Good luck getting a job in journalism today without a degree, probably a Masters.
Because journalism is a trade that likes to think of itself as a profession.
There’s some upside to this shift: in status and expectations of standards of behaviour.
But professionalisation erects barriers, which by their nature keep people out.
This week’s podcast flips this question in to sport.
Hear here: UP224 Re:Thinking Sport, episode 10 of our collab with Portas Consulting.
Guests: Baroness Tanni Grey Thompson, Ugo Monye and Rowena Samarasinhe.
Are the women about to make the same mistakes as the men?
Rugby’s move to professionalism has been a car crash - calendar chaos, internecine squabbles, competitive imbalance, broken financial models, narrowing of participation pathways.
As women’s rugby moves unevenly toward professionalism, can the game learn from the experience of the men?
Ugo Monye: The men's game has been professional 27 years now, and it's just not viable, it's not a sustainable business model.
Now professionalism is coming into the women's game. They can sit back, take their time and learn from the men's game.
In fact, I fully believe the women's game in the next 18 months should be the litmus test, barometer or compass for the men's game.
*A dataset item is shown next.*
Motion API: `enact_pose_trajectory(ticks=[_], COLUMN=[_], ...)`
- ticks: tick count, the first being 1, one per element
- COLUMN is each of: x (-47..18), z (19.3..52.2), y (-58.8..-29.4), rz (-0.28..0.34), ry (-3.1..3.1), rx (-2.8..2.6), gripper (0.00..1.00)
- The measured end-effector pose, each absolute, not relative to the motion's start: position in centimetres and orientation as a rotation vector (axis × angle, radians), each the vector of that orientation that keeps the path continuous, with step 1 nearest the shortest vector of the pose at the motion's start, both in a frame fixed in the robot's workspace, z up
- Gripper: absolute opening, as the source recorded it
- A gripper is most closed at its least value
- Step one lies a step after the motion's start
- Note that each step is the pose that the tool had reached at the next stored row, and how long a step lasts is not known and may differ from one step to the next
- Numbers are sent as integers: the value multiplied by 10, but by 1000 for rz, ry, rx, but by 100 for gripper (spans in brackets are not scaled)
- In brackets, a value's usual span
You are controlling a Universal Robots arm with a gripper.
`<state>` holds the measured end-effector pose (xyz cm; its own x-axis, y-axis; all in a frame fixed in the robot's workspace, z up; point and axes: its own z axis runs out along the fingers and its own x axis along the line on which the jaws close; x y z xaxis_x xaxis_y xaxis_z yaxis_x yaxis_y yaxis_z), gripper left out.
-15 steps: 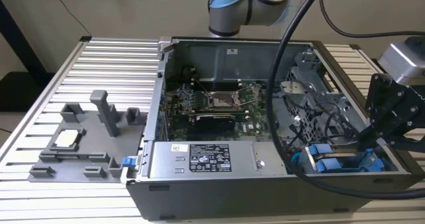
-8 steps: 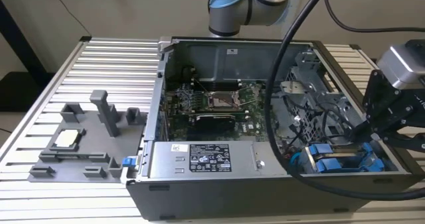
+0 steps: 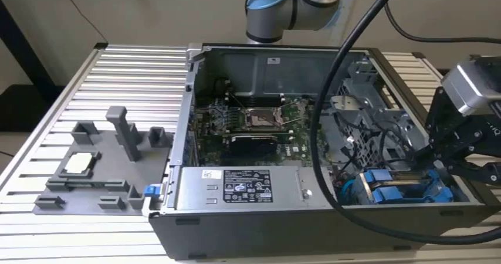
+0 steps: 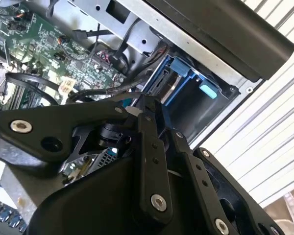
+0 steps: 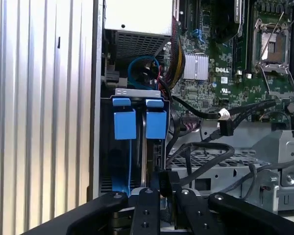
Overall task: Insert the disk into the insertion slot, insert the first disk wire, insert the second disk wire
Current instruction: 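Insert the first disk wire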
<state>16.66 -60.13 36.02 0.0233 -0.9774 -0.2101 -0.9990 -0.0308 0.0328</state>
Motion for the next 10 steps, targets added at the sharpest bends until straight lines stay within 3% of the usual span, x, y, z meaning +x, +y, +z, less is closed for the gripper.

It should be totally flipped on its head, because the men's game has made a real mess of it.
Reap what you sow: Fun with ambush marketing
Nothing propels the tedious mechanics of sports sponsorship in to the mainstream more than idiotic ambush marketing protections.
See also last week’s Champignons League pizza snafu.
The comms line from the big governing bodies is that this is just over eager locals organisers misinterpreting the rules.
But, this is what happens if you spend thirty years scaring the shit out people with lawyer letters and trying to police what brand of water people drink.
Vote Cindy Parlow Cone
There’s an election coming up for the presidency of the United States Soccer Federation.
It’s a two horse race, between the past and the future. And it’s closer than you might think.
We’ve got the future - Cindy Parlow Cone - on an upcoming podcast.
The past is Carlos Cordeiro, who left the job two years ago, with the USSF in chaos.
He oversaw a regime that fell out spectacularly with the US Women’s National Team who protested by wearing their warm-up jerseys inside out during the national anthem to obscure the federation logo.
In legal papers submitted to federal court in Los Angeles as part of the USSF’s defence of a gender discrimination suit by players on the women’s team, the USSF asserted the women have lesser physical abilities and responsibilities than their male counterparts.
Several USSF sponsors issued statements backing the players, including The Coca-Cola Co., Anheuser Busch Cos. Inc., The Procter & Gamble Co. and Volkswagen Group.
As head of Coke’s global sport programme, Ricardo Fort was one of them.